> Aim of the task
Using the line that contains "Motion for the" as the start, restate each line word for word through the final line of the material below, and return only those.

(Dataset extract begins)

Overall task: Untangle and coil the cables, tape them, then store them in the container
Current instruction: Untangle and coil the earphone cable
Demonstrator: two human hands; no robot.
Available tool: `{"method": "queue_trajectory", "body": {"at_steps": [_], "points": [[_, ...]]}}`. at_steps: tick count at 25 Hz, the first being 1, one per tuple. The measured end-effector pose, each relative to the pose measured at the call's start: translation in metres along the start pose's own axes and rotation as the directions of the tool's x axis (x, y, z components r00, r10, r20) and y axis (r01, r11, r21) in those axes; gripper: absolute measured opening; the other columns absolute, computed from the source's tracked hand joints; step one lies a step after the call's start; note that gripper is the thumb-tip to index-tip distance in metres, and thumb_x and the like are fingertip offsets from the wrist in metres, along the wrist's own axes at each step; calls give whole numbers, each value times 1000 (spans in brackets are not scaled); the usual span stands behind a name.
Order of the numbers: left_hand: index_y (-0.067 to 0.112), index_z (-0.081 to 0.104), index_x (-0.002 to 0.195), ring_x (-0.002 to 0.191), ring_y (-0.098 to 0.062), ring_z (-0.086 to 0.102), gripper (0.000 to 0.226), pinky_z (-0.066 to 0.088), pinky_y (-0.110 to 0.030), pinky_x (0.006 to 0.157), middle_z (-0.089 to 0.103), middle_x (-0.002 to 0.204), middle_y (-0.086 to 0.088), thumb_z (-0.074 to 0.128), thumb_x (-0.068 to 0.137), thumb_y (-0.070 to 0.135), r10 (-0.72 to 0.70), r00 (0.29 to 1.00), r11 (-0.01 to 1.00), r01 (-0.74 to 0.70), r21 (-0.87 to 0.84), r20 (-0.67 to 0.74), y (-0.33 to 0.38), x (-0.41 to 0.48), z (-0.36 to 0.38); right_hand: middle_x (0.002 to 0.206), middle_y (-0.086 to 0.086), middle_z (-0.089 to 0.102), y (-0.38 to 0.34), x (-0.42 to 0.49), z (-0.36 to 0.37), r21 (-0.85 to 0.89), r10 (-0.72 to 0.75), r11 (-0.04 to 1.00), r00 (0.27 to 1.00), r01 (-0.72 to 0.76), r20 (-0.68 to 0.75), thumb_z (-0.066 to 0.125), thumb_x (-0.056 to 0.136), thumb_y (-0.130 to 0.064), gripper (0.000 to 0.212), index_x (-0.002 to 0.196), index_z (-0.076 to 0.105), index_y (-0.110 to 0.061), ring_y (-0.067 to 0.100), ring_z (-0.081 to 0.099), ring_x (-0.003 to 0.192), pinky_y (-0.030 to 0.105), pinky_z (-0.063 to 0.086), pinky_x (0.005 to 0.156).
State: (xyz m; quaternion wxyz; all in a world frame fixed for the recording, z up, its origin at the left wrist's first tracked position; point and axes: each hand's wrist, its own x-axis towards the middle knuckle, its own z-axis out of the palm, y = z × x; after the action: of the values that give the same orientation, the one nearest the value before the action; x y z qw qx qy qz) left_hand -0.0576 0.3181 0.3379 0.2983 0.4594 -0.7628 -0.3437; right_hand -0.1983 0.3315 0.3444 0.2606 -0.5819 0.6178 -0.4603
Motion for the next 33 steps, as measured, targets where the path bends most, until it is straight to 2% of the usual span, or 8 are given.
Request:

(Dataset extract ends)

> Expected answer
Motion for the next 33 steps, as measured, targets where the path bends most, until it is straight to 2% of the usual span, or 8 are given.
Request:

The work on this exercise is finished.